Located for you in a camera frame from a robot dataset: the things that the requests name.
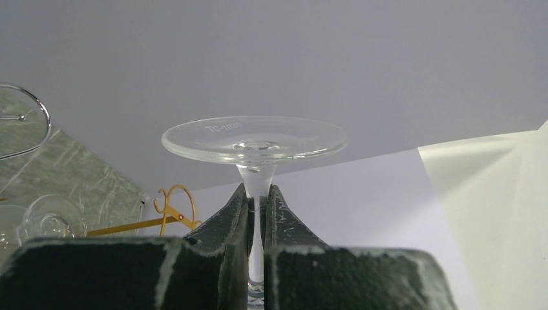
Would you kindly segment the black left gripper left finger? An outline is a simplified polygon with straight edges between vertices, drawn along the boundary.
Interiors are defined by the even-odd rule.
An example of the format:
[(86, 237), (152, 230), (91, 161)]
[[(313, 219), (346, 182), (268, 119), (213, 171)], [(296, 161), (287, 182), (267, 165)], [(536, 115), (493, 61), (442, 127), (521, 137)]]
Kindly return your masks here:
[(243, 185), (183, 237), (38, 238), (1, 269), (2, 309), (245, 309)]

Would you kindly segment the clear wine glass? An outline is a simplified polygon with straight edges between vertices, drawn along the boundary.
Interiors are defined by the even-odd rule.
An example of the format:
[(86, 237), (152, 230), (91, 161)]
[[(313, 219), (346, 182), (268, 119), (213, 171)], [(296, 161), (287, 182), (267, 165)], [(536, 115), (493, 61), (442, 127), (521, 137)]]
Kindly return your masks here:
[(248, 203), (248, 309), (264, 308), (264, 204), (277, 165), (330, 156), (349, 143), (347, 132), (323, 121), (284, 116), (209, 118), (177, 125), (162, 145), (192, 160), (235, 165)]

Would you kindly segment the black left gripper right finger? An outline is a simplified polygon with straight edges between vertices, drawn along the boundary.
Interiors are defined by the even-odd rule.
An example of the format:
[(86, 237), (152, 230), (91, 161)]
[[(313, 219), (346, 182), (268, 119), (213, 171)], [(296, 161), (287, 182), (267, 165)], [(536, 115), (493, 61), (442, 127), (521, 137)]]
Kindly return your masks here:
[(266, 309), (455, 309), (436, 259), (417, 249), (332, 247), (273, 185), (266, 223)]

...

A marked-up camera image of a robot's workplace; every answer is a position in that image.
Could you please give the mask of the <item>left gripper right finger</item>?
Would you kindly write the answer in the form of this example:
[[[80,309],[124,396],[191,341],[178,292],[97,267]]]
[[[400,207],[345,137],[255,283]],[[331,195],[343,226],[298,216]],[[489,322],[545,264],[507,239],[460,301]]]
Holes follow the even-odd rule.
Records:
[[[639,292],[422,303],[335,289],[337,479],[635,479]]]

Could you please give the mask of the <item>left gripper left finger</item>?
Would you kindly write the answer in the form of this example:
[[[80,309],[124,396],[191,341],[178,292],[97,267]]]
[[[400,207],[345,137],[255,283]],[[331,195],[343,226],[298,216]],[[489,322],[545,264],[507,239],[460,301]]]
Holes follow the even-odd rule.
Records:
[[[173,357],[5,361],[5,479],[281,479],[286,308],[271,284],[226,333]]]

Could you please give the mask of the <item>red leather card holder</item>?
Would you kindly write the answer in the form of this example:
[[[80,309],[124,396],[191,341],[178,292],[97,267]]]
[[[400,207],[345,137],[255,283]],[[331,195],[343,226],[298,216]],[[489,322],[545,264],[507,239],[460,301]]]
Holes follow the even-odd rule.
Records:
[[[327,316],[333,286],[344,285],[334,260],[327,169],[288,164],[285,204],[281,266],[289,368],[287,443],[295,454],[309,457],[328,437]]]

Your goal
Return a copy of each line in the records above that has "left" in it.

Answer for the task
Would you kindly segment the black left gripper left finger? An outline is a simplified polygon with straight edges between vertices, drawn along the boundary.
Would you kindly segment the black left gripper right finger? An outline is a simplified polygon with straight edges between vertices, drawn along the boundary.
Could you please give the mask of the <item>left gripper right finger</item>?
Could you please give the mask of the <item>left gripper left finger</item>?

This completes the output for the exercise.